Monday, February 27, 2012

The Magicians

With big nods to The Chronicles of Narnia and the Harry Potter series I also found myself thinking of The Catcher in the Rye. The book opens with the main character, teenager Quentin Coldwater, mopey, bitter, and lonely in Brooklyn. He is also secretly in love with a popular children's fantasy series about siblings who discovery Fillory through walking into a grandfather clock. Now here's the Harry Potter part...while Quentin is interviewing for admission to Princeton he has a disturbing and strange experience which leads to him being transported to a college for potential magicians.

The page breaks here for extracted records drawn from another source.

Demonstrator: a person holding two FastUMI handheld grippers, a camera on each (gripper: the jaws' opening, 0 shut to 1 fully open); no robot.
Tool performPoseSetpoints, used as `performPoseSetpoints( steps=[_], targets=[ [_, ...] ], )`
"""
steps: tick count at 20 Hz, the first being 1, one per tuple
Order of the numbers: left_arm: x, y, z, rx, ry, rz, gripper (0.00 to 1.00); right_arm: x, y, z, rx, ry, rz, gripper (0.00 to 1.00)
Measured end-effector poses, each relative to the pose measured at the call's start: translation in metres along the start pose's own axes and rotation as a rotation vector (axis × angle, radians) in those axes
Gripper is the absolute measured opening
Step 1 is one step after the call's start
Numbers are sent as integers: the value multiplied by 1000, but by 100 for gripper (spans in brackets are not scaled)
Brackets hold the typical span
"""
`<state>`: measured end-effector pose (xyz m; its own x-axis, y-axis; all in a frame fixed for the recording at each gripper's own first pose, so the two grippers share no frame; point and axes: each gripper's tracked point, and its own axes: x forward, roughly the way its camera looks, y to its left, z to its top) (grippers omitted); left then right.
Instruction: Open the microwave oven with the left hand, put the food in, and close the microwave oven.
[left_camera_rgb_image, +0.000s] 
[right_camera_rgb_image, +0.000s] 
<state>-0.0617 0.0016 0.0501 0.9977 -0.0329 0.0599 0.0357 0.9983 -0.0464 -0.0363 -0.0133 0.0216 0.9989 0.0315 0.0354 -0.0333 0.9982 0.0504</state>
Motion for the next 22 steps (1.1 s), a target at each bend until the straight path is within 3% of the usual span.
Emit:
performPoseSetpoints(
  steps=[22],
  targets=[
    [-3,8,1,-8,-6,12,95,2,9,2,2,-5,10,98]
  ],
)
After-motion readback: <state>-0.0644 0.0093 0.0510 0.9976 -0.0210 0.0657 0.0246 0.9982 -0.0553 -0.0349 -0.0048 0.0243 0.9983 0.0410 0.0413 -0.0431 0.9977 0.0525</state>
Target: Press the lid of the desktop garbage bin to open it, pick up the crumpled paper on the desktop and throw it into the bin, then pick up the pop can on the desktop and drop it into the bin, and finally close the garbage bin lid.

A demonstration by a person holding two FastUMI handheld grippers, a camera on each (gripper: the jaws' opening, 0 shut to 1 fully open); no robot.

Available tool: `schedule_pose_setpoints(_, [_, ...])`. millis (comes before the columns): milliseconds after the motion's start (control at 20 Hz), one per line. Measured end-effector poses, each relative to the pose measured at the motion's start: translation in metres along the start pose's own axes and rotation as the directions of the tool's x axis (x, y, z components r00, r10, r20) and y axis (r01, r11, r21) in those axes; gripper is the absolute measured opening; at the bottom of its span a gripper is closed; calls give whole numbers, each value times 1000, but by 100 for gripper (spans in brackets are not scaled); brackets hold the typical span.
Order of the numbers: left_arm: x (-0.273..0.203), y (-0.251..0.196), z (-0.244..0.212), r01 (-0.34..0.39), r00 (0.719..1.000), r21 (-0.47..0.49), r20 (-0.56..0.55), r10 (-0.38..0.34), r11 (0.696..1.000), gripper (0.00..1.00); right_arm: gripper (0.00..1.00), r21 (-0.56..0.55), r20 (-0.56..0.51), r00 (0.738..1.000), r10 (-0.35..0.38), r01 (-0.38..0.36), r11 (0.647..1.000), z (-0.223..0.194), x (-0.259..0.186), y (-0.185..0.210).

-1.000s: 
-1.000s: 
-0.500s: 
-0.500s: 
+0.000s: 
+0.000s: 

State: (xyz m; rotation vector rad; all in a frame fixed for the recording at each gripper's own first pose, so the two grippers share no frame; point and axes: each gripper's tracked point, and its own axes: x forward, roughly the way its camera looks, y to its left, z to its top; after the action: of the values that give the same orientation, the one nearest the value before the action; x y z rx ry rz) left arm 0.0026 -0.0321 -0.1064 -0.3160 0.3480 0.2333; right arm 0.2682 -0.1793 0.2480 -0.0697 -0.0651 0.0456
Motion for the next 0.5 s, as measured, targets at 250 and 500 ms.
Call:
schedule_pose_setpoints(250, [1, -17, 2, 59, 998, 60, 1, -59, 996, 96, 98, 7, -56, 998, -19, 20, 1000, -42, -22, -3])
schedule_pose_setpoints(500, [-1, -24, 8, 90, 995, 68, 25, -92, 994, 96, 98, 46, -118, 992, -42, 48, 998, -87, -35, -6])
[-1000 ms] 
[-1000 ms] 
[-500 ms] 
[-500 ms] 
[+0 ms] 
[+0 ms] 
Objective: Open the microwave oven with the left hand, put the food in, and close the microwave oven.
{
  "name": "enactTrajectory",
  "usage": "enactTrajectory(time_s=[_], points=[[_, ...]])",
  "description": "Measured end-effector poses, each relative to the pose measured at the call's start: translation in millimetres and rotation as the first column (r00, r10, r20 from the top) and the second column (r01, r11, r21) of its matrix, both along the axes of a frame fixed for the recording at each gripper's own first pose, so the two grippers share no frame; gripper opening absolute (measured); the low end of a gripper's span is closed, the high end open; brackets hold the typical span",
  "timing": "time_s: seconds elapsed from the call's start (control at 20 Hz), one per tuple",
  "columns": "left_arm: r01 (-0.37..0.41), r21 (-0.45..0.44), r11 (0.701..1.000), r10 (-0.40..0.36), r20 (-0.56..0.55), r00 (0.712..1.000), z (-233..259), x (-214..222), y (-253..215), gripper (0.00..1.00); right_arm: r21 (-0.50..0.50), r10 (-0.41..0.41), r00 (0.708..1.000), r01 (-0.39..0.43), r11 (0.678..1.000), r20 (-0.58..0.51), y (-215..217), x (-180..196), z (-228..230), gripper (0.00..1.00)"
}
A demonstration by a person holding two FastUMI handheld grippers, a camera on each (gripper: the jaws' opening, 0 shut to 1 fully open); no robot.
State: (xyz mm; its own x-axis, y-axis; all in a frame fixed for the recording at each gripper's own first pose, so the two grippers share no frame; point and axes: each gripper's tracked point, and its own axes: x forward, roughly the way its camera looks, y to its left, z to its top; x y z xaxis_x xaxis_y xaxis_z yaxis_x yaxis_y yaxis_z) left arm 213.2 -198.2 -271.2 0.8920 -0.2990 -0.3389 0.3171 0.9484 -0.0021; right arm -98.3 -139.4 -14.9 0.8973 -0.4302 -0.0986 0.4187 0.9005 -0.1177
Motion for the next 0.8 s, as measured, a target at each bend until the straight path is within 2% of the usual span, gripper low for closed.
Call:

His ensuing years of college are interesting to read about as he seeks happiness in the world of magic that he had only hoped was real. The annoying part is Quentin's adolescent angst about his parents, girls, and friendship. A constant theme of being happy with oneself no matter where you are is great, but living through that growing knowledge with Quentin can become tedious and I found myself wanting to slap him near the end of the book. That being said, it really is worth the read for anyone who has a tolerance for magic and fantasy fiction. If you don't, you might want to take a pass.

Wednesday, December 7, 2011

The Little Giant of Aberdeen County

Truly Plaice is the "little giant" in question. After her mother died in childbirth with her, her father was left with Truly and her older sister Serena Jane. After a very unsatisfying childhood marked with taunts and jeers about her size (height as well as weight), Truly begins her adult life still in the shadow of her beautiful sister. Truly is a beautiful person and the relationships between her and her two closest friends, Amelia and Marcus are the best parts of the book. There are mysterious aspects laced into the book, but these do not drive the plot. This was a very enjoyable book that spans several decades, including the Vietnam War, helping the reader to grow up with Truly as she matures.